Take time to smell the (plastic) lilies

Take time to smell the (plastic) lilies

I parked the car, killed the engine and tried to muster the energy to get out.

The evening had been long and tiring. I had been teaching essays to working adults at a three-hour seminar, and the drive home had been filled with thoughts on how better to draw the quieter students into class discussion.

We had talked about first-person narrative point of view, versus second- or third-person, and I now found myself wanting to inhabit another person's skin, to walk in their shoes and feel what they feel, to borrow their lives. Anything, really, rather than open the door, leave the driver's seat, climb the stairs to my flat and confront the reality of my own existence.

What was waiting for me? Junk mail and library books cluttering up the living room. Myriad home repairs. Possibly two insomniac young boys clamouring for bedtime stories.

Mundane concerns, no doubt, and nothing terrible. Yet, somehow, this particular night, I didn't relish giving up the cocoon of my sedan.

I looked out the windscreen and saw the lit window of my neighbour's ground-floor apartment. In that window, framed in a perfect rectangle, was a vase of lilies, sitting on the dining table. The calla lilies stood tall and proud, like a fountain in stasis: their white petals giving the effect of fishtail gowns.
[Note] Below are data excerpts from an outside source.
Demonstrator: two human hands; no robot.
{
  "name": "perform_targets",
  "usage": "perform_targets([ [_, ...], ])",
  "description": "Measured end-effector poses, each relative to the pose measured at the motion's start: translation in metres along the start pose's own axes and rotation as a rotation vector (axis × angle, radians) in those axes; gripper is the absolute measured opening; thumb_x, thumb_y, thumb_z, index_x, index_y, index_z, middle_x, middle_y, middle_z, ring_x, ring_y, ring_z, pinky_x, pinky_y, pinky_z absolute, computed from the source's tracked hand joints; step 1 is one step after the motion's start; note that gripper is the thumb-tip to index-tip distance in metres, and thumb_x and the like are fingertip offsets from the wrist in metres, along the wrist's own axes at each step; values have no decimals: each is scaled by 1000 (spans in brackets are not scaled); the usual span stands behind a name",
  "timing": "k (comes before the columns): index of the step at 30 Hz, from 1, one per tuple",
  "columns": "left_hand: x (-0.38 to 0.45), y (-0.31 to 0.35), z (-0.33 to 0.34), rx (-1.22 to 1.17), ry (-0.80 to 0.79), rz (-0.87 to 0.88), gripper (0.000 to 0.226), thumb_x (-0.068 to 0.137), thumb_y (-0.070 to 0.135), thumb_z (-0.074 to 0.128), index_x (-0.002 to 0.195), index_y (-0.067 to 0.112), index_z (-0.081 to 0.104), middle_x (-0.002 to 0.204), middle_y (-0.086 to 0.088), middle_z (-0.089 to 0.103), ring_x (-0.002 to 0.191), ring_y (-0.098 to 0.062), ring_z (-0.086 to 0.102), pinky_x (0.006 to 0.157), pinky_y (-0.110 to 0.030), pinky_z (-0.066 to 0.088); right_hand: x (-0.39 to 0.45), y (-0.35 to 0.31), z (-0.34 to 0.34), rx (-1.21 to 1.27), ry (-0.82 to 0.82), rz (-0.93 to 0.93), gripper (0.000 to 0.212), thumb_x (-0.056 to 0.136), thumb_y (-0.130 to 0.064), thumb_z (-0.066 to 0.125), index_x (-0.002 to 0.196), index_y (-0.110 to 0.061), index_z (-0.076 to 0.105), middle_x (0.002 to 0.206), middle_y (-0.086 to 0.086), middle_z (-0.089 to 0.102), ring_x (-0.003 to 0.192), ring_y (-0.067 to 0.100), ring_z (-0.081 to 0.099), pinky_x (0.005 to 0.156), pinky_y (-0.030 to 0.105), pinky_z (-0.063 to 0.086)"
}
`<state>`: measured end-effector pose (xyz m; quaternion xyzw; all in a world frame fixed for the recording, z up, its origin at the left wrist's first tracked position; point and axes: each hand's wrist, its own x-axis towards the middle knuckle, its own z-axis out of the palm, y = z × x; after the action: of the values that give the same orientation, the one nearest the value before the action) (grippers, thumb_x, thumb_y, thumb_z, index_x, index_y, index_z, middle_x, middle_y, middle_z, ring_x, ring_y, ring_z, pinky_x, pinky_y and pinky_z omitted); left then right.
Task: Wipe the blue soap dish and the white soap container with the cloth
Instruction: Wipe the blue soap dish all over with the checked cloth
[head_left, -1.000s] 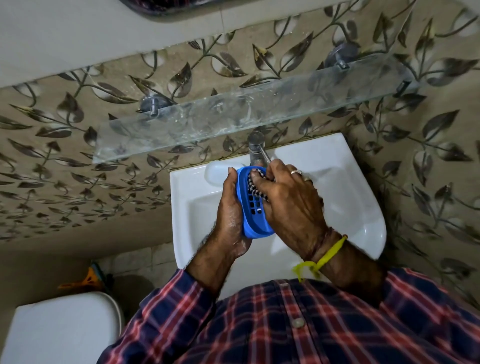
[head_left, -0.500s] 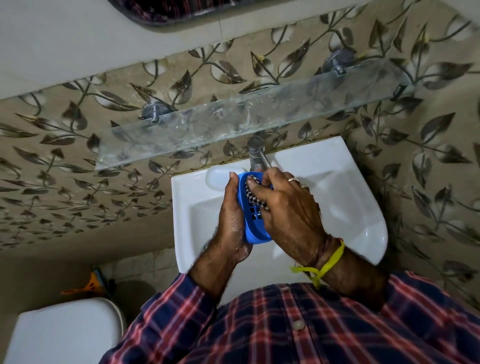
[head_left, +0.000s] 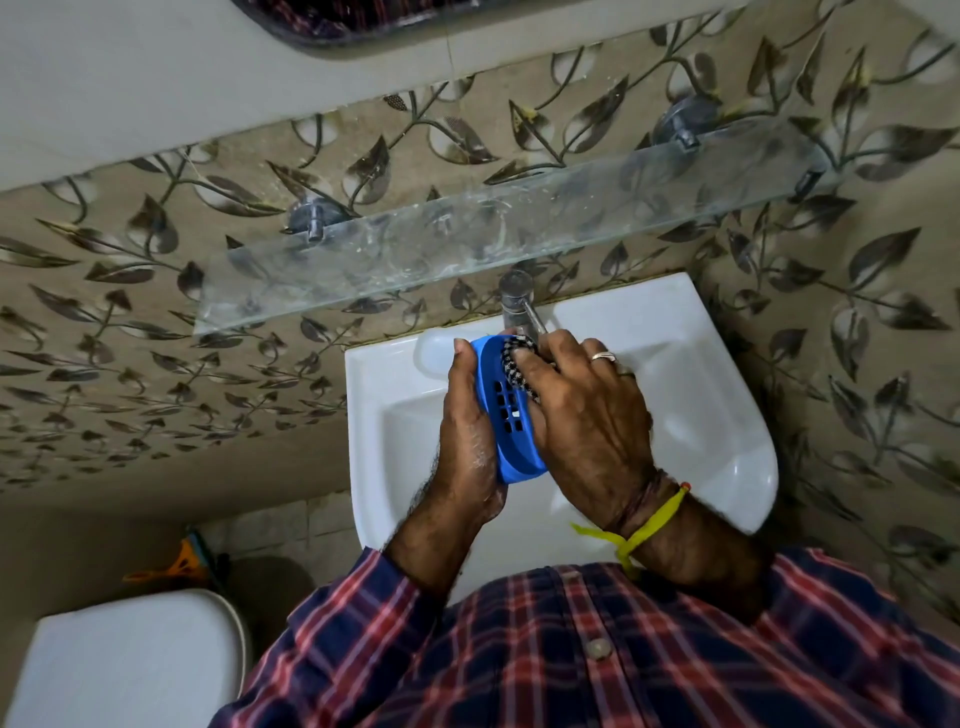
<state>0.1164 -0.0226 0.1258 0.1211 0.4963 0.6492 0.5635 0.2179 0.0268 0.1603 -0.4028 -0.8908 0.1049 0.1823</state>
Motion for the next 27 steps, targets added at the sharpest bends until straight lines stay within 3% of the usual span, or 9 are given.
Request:
perform_targets([
  [7, 1, 3, -1, 54, 40, 70, 58, 96, 68, 34, 108, 30, 77, 99, -2, 77, 89, -19, 74, 75, -36, 59, 3, -1, -3, 108, -11, 7, 37, 91, -17, 55, 128, -13, 57, 113, 9, 56, 95, 31, 59, 76, 48, 54],
  [12, 0, 1, 0, 48, 108, 85, 57, 93, 67, 41, 111, 25, 76, 106, -9, 76, 97, -29, 71, 90, -45, 54, 5, 0, -5, 112, -81, 17, 29, 92, -15, 51, 119, -13, 59, 118, 8, 55, 97, 30, 59, 78, 46, 54],
  [17, 0, 7, -3, 21, 117, 74, 60, 92, 68, 41, 121, 26, 72, 106, -11, 74, 93, -29, 70, 84, -42, 57, -6, 2, -8, 168, -135, 25, 28, 91, -16, 52, 117, -16, 61, 116, 5, 54, 91, 28, 60, 74, 40, 54],
  [19, -1, 6, -1, 39, 105, 82, 56, 97, 66, 37, 113, 28, 75, 102, -8, 76, 90, -26, 72, 78, -38, 59, -6, 1, -9, 199, -91, 32, 29, 91, -16, 54, 119, -15, 61, 112, 6, 54, 90, 28, 60, 73, 40, 54],
  [24, -5, 3, 4, 82, 89, 100, 56, 96, 64, 40, 117, 25, 73, 110, -10, 75, 99, -29, 70, 93, -47, 53, 5, 1, -8, 147, -33, 9, 29, 91, -13, 55, 119, -13, 62, 110, 7, 56, 94, 29, 59, 77, 45, 53],
  [27, -3, 5, 3, 54, 108, 102, 57, 89, 66, 47, 117, 24, 73, 108, -11, 74, 96, -29, 70, 88, -45, 55, 3, 4, -9, 133, -103, 0, 27, 91, -13, 53, 116, -17, 63, 112, 4, 56, 93, 27, 59, 76, 43, 54],
])
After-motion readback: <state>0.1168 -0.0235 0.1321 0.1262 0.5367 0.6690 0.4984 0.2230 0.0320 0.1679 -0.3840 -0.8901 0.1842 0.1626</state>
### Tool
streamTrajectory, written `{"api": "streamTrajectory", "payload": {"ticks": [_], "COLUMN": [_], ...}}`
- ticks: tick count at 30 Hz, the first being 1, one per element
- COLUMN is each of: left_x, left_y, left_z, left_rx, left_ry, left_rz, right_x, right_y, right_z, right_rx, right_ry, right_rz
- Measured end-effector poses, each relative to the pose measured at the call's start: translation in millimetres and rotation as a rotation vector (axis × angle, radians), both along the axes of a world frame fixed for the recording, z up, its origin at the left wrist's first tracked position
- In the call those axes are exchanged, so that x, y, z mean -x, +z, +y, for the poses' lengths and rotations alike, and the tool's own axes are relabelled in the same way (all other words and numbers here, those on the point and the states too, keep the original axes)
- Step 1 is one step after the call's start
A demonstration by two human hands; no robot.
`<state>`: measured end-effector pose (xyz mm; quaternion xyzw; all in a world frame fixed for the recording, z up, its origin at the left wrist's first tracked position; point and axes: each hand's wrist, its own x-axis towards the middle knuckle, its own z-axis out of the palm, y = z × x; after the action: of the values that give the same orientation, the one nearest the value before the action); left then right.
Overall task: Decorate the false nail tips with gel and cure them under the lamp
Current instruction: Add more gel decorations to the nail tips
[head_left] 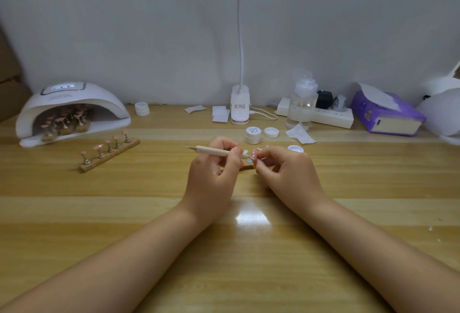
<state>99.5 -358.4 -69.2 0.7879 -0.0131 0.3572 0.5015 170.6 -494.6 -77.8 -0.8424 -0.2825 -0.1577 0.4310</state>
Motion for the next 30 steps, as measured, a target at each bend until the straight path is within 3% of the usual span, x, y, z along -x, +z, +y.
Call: {"api": "streamTrajectory", "payload": {"ticks": [30], "left_x": [0.8], "left_y": [-0.6], "left_z": [0.4], "left_rx": [0.01], "left_ry": [-0.007], "left_rz": [-0.006], "right_x": [-1.0], "right_y": [-0.8], "right_z": [1.3], "right_rx": [-0.004], "right_ry": [0.001], "right_rz": [-0.004]}}
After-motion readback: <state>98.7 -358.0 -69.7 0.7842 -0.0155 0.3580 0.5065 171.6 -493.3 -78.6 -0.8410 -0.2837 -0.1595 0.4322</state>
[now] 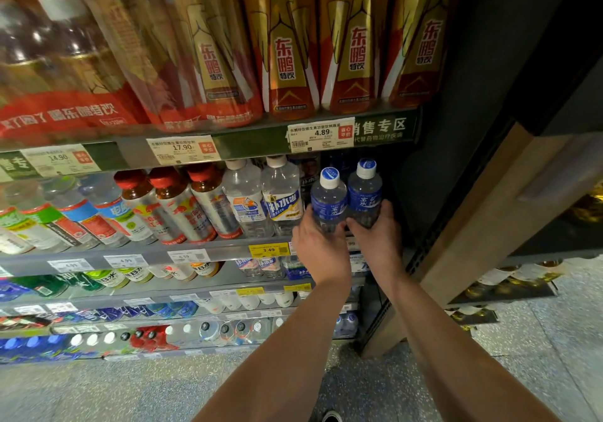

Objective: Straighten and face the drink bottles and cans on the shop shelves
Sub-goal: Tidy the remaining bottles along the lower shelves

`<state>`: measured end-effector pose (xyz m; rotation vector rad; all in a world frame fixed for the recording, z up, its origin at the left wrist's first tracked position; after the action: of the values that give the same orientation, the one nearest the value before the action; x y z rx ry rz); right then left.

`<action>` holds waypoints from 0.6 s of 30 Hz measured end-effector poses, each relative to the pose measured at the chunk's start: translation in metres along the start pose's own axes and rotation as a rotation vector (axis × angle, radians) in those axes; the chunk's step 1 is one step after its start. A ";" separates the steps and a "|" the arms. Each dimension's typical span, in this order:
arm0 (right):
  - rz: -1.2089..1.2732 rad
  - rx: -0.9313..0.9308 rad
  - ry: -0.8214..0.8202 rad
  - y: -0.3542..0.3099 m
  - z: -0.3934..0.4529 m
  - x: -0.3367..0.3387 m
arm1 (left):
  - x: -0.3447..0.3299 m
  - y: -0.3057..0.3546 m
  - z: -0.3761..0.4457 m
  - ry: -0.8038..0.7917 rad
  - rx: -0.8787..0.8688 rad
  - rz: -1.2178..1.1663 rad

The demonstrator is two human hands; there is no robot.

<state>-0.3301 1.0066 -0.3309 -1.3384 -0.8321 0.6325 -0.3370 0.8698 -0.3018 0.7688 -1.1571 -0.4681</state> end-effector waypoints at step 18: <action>0.018 -0.041 -0.109 0.012 0.014 -0.008 | 0.009 -0.016 -0.008 0.017 0.192 -0.272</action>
<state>-0.3457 1.0099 -0.3433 -1.3595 -0.9265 0.7113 -0.3256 0.8553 -0.3091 1.1030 -1.0965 -0.5808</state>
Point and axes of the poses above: each hand's wrist, its own z-axis towards the middle knuckle, its own x-axis out of the back of the hand, y = z × x, the point moved 5 cm from there along z, towards the middle knuckle, and after that the axes turned 11 degrees about z, right-handed, at the moved point
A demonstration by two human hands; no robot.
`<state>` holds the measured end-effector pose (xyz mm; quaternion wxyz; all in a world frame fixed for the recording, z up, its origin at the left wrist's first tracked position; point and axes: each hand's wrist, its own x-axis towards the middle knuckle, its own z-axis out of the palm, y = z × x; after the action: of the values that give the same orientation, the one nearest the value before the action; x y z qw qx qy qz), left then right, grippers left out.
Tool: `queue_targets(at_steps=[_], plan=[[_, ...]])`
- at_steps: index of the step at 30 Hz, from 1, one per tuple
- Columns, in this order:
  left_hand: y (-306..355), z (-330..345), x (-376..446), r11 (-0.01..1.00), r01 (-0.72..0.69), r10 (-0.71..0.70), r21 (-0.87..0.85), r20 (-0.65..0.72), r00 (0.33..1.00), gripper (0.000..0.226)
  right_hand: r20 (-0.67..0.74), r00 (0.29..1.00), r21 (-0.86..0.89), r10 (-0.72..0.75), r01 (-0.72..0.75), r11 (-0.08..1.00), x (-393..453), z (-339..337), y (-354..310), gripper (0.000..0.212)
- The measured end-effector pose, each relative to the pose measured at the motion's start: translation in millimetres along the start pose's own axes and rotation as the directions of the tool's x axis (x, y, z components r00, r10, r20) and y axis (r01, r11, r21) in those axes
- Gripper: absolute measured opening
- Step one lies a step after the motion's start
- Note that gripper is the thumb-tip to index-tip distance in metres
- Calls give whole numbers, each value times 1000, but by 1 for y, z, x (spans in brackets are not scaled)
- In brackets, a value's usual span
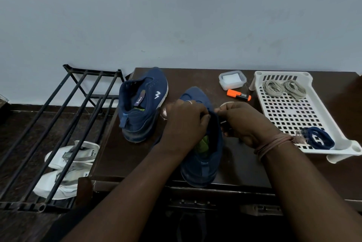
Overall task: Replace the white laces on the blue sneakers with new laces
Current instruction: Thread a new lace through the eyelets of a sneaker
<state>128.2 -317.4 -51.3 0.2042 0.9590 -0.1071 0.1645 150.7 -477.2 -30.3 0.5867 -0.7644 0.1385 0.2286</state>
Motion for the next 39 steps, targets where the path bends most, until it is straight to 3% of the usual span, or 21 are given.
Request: queue_targets(at_steps=[1,3,5,6,8,10,12,15,17,18,19,20,21,22,24,26,28,29,31,33,39], plan=[[-1,-1,1,990,56,-55,-129,6,998,15,-39,999,45,-17,19,999,0,2,-1,19],[-7,-5,5,927,139,-158,-348,-28,987,16,-140,987,313,-84,125,942,-1,4,-9,17],[-15,-16,10,877,209,-245,-433,-28,969,17,-324,929,580,-182,346,737,-2,-1,-20,15],[-19,-22,11,850,270,-297,-453,11,955,21,-450,868,595,-211,468,654,-3,-5,-24,14],[-28,-32,10,775,412,-414,-479,107,904,23,-621,737,472,-268,624,622,-9,-12,-28,11],[-35,-34,7,681,531,-503,-505,205,840,18,-607,700,246,-376,615,749,-12,-13,-25,8],[-38,-36,5,660,604,-516,-446,315,796,13,-392,786,-142,-478,462,876,-12,-12,-15,14],[-37,-37,2,711,617,-453,-336,453,768,12,-50,925,-537,-377,293,791,-5,-7,0,33],[-37,-36,1,738,594,-418,-321,474,775,12,-43,943,-631,-330,230,741,-1,-4,-1,39],[-38,-37,0,753,581,-409,-311,471,782,10,-74,944,-583,-322,221,782,0,-2,-5,33],[-38,-37,0,770,565,-399,-297,468,789,10,-153,942,-335,-299,236,912,2,-2,-11,26],[-39,-38,0,789,546,-385,-281,467,796,11,-206,955,75,-214,233,970,1,-4,-18,23],[-40,-40,0,809,526,-370,-263,468,802,14,-193,967,422,-169,237,875,-5,-7,-25,24],[-40,-41,0,826,509,-357,-244,471,806,17,-181,974,649,-134,221,728,-9,-13,-28,28],[-40,-43,0,838,499,-358,-219,470,807,21,-206,969,797,-136,247,551,-18,-25,-30,38],[-38,-43,1,824,519,-384,-225,451,806,22,-276,949,688,-155,308,657,-17,-31,-27,40],[-36,-43,2,814,529,-397,-240,434,809,24,-326,919,351,-219,333,875,-16,-29,-23,36],[-35,-43,2,813,528,-397,-244,430,811,23,-319,907,130,-275,329,935,-16,-27,-19,37],[-33,-43,3,810,533,-405,-246,423,811,21,-172,911,-296,-374,314,902,-16,-22,-13,37],[-33,-43,4,800,545,-424,-251,407,809,21,-22,937,-545,-347,280,790,-17,-16,-10,52],[-46,-51,5,810,519,-414,-271,362,835,36,-124,951,-511,-285,185,839,-14,-19,-10,55]])
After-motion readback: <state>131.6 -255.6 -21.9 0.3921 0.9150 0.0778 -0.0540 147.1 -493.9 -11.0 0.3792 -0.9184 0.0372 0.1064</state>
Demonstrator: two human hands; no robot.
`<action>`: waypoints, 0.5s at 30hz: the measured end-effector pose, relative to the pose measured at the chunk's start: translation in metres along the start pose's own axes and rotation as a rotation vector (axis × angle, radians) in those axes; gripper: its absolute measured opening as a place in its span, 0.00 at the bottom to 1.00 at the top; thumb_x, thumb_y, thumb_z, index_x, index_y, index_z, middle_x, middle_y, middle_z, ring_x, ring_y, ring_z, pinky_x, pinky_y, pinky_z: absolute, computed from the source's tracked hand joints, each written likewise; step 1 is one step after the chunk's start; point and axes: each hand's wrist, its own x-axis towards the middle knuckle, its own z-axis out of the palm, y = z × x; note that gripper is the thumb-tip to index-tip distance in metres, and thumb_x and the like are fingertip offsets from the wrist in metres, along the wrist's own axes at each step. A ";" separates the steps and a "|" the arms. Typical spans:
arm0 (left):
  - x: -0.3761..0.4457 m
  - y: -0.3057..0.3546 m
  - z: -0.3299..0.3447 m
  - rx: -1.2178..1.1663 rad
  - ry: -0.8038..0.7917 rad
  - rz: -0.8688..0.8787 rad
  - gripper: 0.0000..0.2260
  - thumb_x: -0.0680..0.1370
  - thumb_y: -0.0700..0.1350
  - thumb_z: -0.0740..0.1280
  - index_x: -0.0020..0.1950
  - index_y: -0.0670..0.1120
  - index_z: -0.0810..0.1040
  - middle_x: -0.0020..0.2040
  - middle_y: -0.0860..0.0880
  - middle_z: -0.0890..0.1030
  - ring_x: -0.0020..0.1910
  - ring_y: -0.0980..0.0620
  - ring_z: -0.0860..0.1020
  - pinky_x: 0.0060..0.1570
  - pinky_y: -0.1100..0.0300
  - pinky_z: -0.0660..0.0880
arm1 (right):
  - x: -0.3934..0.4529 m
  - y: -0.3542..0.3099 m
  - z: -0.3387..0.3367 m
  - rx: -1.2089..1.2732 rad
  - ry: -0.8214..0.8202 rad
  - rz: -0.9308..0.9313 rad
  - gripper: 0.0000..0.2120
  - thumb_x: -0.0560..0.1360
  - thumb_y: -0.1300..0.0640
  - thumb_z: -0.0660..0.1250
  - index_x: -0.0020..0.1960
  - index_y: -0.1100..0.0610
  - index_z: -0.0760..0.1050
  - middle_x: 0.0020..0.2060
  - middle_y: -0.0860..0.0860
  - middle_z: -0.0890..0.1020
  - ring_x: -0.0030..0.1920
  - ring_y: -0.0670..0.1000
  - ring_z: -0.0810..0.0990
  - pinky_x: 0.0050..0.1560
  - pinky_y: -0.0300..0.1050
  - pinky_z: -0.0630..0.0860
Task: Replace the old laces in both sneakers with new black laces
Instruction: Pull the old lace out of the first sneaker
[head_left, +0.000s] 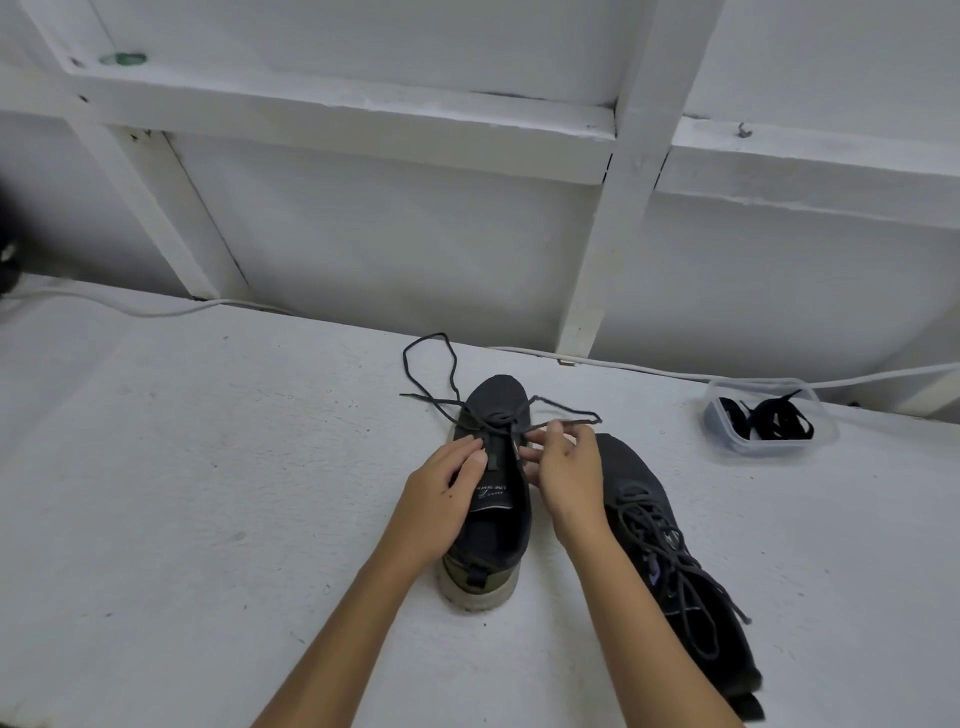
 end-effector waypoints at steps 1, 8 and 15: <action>0.000 0.000 0.000 0.000 0.001 0.001 0.18 0.83 0.54 0.60 0.72 0.52 0.75 0.70 0.60 0.74 0.68 0.64 0.70 0.60 0.77 0.62 | 0.000 0.003 -0.002 -0.061 -0.045 -0.031 0.05 0.83 0.52 0.63 0.53 0.53 0.75 0.48 0.50 0.84 0.45 0.47 0.85 0.47 0.46 0.82; 0.000 0.001 0.001 -0.006 0.003 0.009 0.18 0.83 0.54 0.60 0.72 0.53 0.74 0.70 0.60 0.74 0.68 0.64 0.70 0.64 0.72 0.63 | 0.006 0.000 -0.001 -0.146 -0.046 -0.053 0.08 0.84 0.54 0.60 0.50 0.57 0.73 0.47 0.53 0.84 0.42 0.51 0.83 0.45 0.50 0.83; 0.001 0.000 0.001 -0.019 0.004 0.003 0.18 0.84 0.53 0.60 0.72 0.53 0.74 0.69 0.60 0.74 0.68 0.64 0.70 0.66 0.70 0.64 | 0.005 0.004 -0.006 -0.223 -0.172 -0.072 0.08 0.79 0.51 0.70 0.47 0.55 0.81 0.45 0.45 0.86 0.43 0.48 0.84 0.49 0.49 0.83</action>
The bouquet looked as though it sat in a spotlight. As I gazed at it, I felt an ache brought on by loveliness. There are seldom flowers in my own home. I used to buy $5 stalks of orchids from the supermarket and stick them in a bubbled glass cylinder for the bookshelf, but stopped when my sons' indoor football and cricket games constantly threatened fragile ware.

Growing up, I had associated fresh blooms with good times: My mother took flower-arranging classes and created artistic floral tableaux for us, until financial troubles and other more pressing family issues crowded in and her interest dried up.

Looking at my neighbour's lilies, I felt a bittersweet admiration for this woman. She was a good friend - the wife of an old buddy of mine. When I first bought my flat, she had been one of the first people I called to break the news. Excited, she had looked for a similar unit in the area and moved in a few months after us. We had dinner at each other's homes and partied together at champagne-fuelled nights out.

I knew she had a full-time job, a young daughter, a pet maltese dog and taught Sunday school in church. As women and mothers, we were not all that un-alike. Why was it that while I felt I was struggling to get by, from one day to the next, often feeling like something the cat dragged in, she was able to find the energy to buy fresh-cut flowers to decorate her well-kept home, surrounding herself with beauty? What was her secret?

The thought took the wind out of my sails, and I trudged home wearily, where I went on pretty much as before - except, a little sorrier for and less satisfied with myself.

Over the next few days, I tried to psyche myself up, so that I, too, could do something about making sure I had objects of beauty around me. With the help of the Supportive Spouse, I got round to making a few small repairs around the home. I finally framed the posters I had bought but left unpacked in their cardboard tubes, even though they had to be left propped against the wall on the floor until I figured out how to drill holes and install hanging hooks.

Still, I decided, we had better not attempt having fresh flowers in the house. It was a time and monetary commitment I was not ready for.

Then, a couple of weeks later, my friend and neighbour of the lilies messaged me.

"When are we going to have dinner again?" she asked.

We swiped through our calendars and decided on Thursday. Then, on a whim, I told her about the night I glimpsed her lilies. How lovely they were, I said. (How they made me wonder why I was not more together as a person, I did not say.)

"Oh," she replied. "They're fake. $4.95 from Ikea."

The penny dropped. You could have knocked me over with a feather. Insert other cliches here, but I basically felt like a fool. The view from the outside is almost always never the same as that from the inside.

I turn 38 tomorrow. And I think it has taken me more than three decades to learn to be happy with myself and what I have. My birthday wish is that I will not waste another 38 years more not loving myself thoroughly and wishing I were someone else.

In a few days, I will be having dinner at my inimitable friend's. I will make sure to sniff the non-scent of her plastic lilies and be thankful for the beautiful people who surround me - free of envy and self-doubt.